Each of the limbs has a single, long, rounded bone in the upper part,

known in the arm as the humerus, and two bones in the lower part.

These last are known as the radius and ulna (the funny bone) in

the forearm, and the tibia and fibula in the leg. The shoulder-joint

is made by the rounded head of the humerus fitting into the shallow cup

of the scapula, or shoulder-blade. It is shallower than the hip joint

to allow it freer movement; but this makes it weaker and much more

easily dislocated, or put out of joint,--the most so, in fact, of any

joint in the body.





The hip joints are deep, strong, cup-shaped sockets upon each side of

the hip bones, or pelvis, into which fit the heads of the femurs or

thigh bones. When the hip joint does become dislocated, it is very hard

to put back again, on account of its depth and the heavy muscles

surrounding it. It is quite subject to the attack of tuberculosis, or

hip-joint disease.






The joints, or points at which the bones join one another, look rather

complicated, but they are really as simple as the bones themselves. Each

joint has practically made itself by the two bones' rubbing against each

other, until finally their ends became moulded to each other, and formed

the ball-and-socket, or the hinge, according to whichever the movements

of the bend required. The ends, or heads, of the bones which form a

joint are covered with a smooth, shining coating of cartilage, or

gristle, so that they glide easily over each other.
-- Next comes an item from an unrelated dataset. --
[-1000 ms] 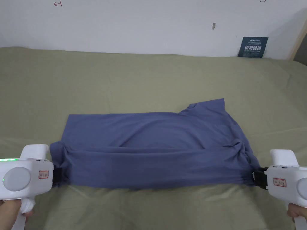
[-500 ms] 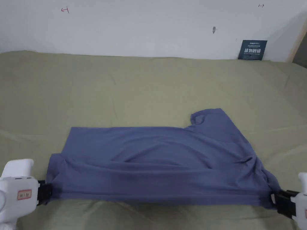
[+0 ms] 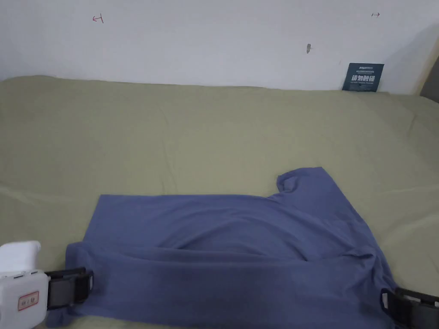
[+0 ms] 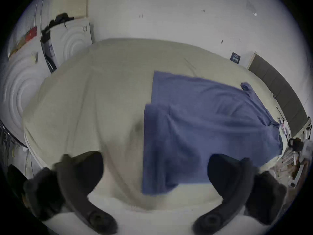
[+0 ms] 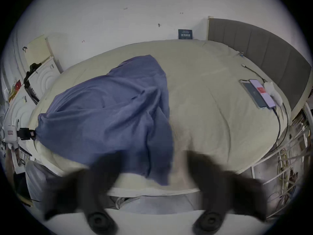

Around each joint has grown up a strong sheath of tough, fibrous tissue

to hold the bones together; and, inside this, between the heads of the

bones, is a very delicate little bag, or pouch, containing a few drops

of smooth, slippery fluid (synovial fluid) to lubricate the movements

of the joint. This is sometimes called the joint oil, though it is not

really oil.



Bones are covered with a tough skin, or membrane (periosteum). They

are hardest and most solid on their surfaces, and hollow, or spongy,

inside. The long bones of the limbs are hollow, and the cavity is filled

with a delicate fat called marrow--just as an elderberry stem or

willow-twig is filled with pith. This tubular shape makes them as strong

as if they were solid, and much lighter.[25]



The short, square, and flattened bones of the body, such as those of the

wrist, the skull, and the hips, instead of being hollow inside are

spongy; and the spaces in the bone-sponge are filled with a soft tissue

called the red marrow in which new red and white corpuscles for the

blood are born, to take the place of those which die and go to pieces.